Copy out each line of the material in which the word "bottle" appears.

Extracted entries
|---|
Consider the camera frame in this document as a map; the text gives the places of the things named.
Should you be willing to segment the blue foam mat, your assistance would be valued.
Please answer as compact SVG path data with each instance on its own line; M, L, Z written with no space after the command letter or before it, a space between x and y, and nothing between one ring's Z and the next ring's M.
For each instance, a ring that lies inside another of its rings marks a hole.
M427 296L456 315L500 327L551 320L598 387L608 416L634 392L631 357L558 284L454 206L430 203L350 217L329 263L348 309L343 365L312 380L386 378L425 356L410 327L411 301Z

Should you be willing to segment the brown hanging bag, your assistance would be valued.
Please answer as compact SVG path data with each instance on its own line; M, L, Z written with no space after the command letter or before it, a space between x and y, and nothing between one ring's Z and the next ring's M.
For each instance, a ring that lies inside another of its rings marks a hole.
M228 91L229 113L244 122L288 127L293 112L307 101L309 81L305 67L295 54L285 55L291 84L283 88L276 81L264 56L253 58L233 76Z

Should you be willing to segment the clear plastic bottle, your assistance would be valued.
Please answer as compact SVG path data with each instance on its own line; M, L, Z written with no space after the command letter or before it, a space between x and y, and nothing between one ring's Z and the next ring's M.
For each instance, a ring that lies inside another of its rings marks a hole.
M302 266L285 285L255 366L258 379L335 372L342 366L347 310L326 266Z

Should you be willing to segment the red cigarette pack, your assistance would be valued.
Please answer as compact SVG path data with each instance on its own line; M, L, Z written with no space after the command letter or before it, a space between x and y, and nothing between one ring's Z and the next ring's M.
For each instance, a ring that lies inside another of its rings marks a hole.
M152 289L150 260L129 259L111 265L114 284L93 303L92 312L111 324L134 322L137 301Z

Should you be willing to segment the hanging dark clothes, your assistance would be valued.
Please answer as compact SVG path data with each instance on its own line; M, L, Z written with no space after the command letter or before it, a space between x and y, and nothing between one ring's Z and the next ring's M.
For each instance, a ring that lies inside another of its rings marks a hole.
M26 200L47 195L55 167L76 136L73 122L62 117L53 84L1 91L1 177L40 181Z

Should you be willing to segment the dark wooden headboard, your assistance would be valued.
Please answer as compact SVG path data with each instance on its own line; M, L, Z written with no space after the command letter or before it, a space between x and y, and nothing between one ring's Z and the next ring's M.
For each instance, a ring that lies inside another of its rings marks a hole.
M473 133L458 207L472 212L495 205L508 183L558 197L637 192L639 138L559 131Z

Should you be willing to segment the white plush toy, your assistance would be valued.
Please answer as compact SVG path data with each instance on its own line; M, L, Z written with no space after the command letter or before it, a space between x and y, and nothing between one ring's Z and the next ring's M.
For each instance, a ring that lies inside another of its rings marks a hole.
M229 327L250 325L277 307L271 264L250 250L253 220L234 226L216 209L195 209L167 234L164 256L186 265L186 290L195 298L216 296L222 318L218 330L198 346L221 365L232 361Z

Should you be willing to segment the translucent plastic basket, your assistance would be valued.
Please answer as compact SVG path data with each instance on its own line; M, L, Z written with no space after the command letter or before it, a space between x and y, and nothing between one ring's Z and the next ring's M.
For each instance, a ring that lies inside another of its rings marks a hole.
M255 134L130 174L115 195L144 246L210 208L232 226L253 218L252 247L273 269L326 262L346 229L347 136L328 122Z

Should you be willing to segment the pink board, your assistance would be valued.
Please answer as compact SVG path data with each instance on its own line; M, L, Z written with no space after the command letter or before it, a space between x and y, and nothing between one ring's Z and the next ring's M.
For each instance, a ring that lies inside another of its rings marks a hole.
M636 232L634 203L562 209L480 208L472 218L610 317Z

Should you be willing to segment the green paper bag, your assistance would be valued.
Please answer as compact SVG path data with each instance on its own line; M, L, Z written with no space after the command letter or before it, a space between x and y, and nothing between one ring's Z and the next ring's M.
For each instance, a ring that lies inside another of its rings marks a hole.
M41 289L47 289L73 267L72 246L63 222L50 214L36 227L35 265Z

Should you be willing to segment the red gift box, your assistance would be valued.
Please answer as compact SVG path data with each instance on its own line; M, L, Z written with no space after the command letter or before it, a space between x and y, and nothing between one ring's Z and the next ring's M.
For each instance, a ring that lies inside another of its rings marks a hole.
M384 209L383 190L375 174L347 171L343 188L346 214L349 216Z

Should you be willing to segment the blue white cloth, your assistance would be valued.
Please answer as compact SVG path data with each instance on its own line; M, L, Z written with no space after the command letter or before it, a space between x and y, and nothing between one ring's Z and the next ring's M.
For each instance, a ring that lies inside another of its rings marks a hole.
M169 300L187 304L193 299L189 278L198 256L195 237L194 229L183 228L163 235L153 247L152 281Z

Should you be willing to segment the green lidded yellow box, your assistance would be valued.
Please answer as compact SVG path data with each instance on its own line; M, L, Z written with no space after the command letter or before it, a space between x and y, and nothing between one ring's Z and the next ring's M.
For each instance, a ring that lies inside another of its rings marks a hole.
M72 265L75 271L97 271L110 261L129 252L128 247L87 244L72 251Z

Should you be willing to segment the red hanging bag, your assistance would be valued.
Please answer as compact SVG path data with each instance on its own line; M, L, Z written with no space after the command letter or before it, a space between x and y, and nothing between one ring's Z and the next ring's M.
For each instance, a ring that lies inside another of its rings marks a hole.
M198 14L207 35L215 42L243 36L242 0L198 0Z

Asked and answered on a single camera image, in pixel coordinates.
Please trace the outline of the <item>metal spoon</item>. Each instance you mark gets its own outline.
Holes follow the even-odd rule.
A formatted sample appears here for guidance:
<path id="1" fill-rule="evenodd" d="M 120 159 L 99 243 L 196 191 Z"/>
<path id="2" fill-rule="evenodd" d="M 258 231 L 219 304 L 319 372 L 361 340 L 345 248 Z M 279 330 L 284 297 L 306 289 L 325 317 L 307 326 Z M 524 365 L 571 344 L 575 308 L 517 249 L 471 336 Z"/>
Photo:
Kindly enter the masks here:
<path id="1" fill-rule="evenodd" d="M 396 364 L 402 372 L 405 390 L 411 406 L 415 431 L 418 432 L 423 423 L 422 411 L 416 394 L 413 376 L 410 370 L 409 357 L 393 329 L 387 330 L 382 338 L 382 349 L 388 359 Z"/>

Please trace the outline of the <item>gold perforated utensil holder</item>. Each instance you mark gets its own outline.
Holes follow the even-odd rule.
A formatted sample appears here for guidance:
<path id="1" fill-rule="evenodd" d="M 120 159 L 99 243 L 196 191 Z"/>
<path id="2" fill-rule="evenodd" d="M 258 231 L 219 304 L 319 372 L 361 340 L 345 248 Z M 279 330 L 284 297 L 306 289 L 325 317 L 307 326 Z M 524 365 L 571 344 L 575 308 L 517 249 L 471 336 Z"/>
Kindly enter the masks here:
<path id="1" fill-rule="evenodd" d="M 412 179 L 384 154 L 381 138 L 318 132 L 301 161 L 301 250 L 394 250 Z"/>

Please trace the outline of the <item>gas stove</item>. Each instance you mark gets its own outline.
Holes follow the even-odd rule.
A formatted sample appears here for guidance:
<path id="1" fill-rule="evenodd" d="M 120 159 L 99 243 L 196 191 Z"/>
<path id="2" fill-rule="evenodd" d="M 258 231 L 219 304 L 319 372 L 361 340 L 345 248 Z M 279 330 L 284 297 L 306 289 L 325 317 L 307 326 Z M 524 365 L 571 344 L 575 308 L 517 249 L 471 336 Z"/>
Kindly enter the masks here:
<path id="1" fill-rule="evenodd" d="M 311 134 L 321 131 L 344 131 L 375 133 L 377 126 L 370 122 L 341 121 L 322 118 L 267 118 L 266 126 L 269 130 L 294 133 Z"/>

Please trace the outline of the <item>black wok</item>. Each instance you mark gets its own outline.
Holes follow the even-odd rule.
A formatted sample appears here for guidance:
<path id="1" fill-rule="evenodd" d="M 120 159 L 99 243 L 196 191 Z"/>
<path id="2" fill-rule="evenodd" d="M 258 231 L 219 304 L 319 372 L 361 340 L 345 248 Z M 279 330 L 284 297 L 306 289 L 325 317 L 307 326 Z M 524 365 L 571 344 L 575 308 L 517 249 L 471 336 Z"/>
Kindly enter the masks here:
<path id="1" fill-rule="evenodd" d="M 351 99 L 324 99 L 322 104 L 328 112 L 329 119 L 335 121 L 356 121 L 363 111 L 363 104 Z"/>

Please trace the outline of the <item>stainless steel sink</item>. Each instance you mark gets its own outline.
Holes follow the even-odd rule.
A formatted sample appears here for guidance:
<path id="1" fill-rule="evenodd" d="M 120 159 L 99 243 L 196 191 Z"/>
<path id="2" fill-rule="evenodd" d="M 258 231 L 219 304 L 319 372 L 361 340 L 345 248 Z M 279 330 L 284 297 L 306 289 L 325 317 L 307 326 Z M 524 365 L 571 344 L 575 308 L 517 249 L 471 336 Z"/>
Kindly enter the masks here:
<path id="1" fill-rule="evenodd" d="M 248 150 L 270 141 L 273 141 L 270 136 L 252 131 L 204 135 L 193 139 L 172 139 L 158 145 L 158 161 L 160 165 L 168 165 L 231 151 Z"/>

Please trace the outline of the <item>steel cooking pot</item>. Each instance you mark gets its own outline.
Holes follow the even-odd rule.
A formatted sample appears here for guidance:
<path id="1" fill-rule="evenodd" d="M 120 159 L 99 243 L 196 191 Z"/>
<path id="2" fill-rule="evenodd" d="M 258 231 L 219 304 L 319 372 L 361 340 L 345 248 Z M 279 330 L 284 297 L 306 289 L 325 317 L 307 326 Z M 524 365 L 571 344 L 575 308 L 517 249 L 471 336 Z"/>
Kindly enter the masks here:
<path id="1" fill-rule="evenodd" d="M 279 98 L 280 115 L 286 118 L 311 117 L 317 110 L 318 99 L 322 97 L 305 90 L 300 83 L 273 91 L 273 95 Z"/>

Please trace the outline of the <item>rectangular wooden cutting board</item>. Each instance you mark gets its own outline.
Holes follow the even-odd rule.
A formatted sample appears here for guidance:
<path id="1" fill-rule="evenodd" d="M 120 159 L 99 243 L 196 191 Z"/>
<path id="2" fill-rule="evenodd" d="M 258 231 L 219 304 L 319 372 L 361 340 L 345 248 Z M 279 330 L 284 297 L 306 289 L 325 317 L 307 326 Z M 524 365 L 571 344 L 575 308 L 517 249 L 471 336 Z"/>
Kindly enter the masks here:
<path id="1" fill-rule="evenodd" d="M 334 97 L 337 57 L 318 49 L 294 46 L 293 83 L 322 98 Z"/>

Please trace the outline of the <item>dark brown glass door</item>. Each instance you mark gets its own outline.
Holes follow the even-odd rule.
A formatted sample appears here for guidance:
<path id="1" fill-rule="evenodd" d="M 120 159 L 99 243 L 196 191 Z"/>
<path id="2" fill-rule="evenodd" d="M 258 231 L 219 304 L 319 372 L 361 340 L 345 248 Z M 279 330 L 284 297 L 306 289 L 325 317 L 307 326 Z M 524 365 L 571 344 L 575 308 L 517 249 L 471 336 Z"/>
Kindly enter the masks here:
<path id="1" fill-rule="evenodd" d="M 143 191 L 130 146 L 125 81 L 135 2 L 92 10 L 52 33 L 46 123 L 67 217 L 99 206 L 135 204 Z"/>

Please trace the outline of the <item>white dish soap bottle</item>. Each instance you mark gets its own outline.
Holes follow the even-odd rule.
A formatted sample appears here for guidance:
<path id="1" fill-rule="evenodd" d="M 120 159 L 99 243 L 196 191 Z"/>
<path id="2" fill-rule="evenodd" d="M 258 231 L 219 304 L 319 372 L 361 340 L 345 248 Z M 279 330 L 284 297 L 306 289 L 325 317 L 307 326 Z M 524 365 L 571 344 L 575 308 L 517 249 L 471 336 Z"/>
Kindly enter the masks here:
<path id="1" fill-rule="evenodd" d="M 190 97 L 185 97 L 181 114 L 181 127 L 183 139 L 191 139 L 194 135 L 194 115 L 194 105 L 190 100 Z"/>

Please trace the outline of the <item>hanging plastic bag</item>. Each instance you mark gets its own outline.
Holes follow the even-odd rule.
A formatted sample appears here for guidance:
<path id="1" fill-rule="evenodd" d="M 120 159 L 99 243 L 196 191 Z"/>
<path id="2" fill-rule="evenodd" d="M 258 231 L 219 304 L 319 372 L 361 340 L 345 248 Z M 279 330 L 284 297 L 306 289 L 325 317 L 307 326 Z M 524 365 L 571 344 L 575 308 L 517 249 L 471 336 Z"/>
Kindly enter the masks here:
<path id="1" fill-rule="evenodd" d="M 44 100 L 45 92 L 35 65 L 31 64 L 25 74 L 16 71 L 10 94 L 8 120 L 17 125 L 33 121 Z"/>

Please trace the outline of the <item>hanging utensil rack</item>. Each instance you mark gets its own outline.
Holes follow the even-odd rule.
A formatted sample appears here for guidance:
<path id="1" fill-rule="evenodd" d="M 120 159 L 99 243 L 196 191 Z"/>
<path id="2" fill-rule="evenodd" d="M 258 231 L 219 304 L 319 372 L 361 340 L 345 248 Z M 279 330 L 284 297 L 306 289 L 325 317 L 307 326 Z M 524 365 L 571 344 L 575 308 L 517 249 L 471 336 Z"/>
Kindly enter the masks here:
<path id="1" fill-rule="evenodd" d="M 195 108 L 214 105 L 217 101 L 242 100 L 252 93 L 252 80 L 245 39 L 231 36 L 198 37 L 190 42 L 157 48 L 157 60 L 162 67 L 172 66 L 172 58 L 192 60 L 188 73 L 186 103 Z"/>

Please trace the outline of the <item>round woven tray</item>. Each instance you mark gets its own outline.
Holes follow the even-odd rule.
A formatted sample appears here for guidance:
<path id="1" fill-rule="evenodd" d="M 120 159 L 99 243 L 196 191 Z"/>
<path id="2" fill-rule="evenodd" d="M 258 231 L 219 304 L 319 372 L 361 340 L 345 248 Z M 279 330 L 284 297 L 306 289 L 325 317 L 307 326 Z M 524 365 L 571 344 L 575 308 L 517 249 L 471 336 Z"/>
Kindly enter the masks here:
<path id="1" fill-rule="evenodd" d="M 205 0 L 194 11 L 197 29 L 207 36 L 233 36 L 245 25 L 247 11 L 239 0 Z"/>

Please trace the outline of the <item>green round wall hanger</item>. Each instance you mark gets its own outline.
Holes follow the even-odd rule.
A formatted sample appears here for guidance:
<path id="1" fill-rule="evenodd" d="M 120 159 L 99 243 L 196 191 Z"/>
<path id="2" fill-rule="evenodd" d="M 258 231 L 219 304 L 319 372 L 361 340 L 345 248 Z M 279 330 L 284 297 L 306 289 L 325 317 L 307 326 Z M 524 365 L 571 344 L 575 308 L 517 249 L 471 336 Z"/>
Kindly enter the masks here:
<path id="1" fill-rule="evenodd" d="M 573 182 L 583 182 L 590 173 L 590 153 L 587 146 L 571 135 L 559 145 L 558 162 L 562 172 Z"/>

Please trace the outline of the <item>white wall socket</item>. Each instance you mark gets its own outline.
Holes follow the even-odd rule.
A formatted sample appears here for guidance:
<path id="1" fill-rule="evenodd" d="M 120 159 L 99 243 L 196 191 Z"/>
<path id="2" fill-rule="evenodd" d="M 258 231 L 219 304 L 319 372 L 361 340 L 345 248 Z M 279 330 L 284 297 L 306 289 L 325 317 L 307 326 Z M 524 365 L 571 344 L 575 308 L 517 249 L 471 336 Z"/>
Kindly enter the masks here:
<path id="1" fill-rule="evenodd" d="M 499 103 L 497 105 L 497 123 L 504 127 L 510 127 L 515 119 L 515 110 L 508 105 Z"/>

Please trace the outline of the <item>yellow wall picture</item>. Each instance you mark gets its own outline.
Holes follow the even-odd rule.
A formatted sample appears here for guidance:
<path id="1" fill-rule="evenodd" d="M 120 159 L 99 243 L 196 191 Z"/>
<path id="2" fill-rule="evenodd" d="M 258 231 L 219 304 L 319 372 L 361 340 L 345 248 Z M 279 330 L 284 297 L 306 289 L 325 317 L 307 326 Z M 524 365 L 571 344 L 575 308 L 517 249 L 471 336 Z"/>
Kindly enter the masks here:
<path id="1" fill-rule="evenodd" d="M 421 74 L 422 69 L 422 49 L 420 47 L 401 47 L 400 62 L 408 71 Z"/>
|---|
Solution to this task
Should you be willing to segment the clear plastic bottle, your assistance would be valued.
Please trace the outline of the <item>white dish soap bottle</item>. Each instance you mark gets its own outline.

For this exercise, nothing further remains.